French is obsessed with Ireland. Not only the easy-to-understand Dublin bars that American tourists visit, but the backwoods and the bogs, the cramped places the working class live in and the unglamorous campgrounds they vacation in. Not only Ireland’s current incarnation, but the knotted past that has been bulldozed and paved over. Here she is, talking about Broken Harbor (I have not marked all omitted bits, there are several):
I used to know Broken Harbor like the back of my hand, when I was a skinny little guy with home-cut hair and mended jeans. Kids nowadays grew up on sun holidays during the boom, two weeks in Costa del Sol is their bare minimum.
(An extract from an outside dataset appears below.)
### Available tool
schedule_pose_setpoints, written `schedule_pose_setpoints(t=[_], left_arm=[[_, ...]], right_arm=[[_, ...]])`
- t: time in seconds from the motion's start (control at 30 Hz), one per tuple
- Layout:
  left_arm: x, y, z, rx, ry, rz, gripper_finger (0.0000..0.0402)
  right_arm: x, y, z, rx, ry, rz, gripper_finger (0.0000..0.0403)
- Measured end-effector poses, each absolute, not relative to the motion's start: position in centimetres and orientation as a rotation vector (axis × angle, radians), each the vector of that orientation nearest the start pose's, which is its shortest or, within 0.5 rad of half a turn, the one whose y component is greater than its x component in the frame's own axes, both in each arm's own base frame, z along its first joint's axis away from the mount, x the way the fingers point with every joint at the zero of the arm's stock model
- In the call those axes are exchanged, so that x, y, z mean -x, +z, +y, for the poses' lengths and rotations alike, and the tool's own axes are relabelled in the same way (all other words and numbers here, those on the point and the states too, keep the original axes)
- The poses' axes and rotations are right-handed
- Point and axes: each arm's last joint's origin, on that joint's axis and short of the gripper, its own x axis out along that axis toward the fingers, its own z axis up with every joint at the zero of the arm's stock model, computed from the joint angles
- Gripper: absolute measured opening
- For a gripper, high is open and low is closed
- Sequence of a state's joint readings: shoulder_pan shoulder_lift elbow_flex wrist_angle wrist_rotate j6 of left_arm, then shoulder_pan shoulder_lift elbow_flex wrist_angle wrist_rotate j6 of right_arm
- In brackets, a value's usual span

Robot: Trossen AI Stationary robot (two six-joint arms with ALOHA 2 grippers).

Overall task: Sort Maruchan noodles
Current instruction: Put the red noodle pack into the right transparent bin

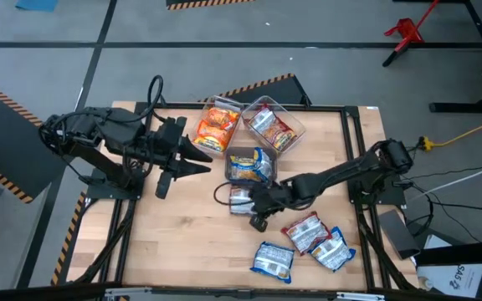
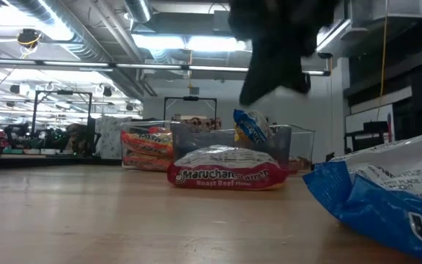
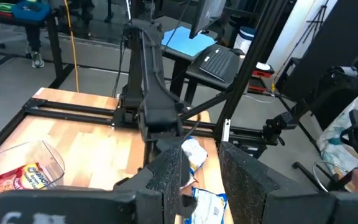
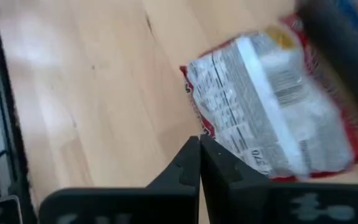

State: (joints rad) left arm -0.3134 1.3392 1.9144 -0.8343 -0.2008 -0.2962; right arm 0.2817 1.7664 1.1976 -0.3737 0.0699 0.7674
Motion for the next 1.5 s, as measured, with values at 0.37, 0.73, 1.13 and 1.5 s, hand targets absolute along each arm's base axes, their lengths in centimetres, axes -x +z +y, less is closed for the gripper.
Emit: schedule_pose_setpoints(t=[0.37,0.73,1.13,1.5], left_arm=[[-21.5,51.2,-6.3,0.235,-0.041,0.338,0.0104],[-22.0,47.7,-6.9,0.307,0.157,0.497,0.0104],[-24.2,40.2,-9.5,0.366,0.195,0.655,0.0136],[-25.6,28.9,-11.1,0.557,0.293,0.658,0.0165]], right_arm=[[-30.9,25.2,12.5,-0.303,-0.461,1.299,0.0002],[-32.1,18.3,13.0,-0.755,-0.513,0.935,0.0189],[-31.8,14.8,9.7,-0.92,-0.64,0.789,0.0347],[-33.5,12.9,9.2,-0.964,-0.582,0.766,0.0353]])
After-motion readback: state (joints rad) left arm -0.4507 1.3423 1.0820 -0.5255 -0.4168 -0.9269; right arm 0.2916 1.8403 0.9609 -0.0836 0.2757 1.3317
But I’m forty-two and our generation had low expectations. A few days by the Irish Sea in a rented caravan put you ahead of the pack.
Broken Harbor was nowhere, back then. A dozen scattered houses full of families named Whelan or Lynch who’d been there since evolution began, a shop called Lynch’s and a pub called Whelan’s, and a handful of caravan spaces, just a fast barefoot run over slipping sand dunes and between tufts of marram grass to the cream-colored sweep of beach. We got two weeks there every June, in a rusty four-bunker that my dad booked a year in advance.
The three of us were up and out at daybreak with a slice of bread and sugar in each hand. We had all-day games of pirates with the kids from the other caravans, went freckly and peeling from salt and windburn and the odd hour of sunshine. We’d come back to find my mum sitting on my dad’s lap, leaning her head into the curve of his neck and smiling dreamily out at the water. I waited all year to see them look like that.
Conclusion
I am writing this in spring 2023, before the blooms are out. Smart people tell me I’d do well to prepare for another recession. I was too young to fully absorb the last one. My dad did lose his job then, but he found another one after a bit, and worked hard to keep our home unchanged in the meantime. I barely noticed or cared because I was a teenager.
This time is different. My parents are retired now. This time, I’d be the one in danger of losing my job with kids to feed at home.
It doesn’t even have to be a recession. It could be the next pandemic, the next war, the next earthquake, whatever. The older I grow, the more I realize that everything I value about my life is built on soft shifting sands of luck. This book resonates with that melancholy fear in my soul, that even though I have done everything right and played by the rules, it could all come to naught.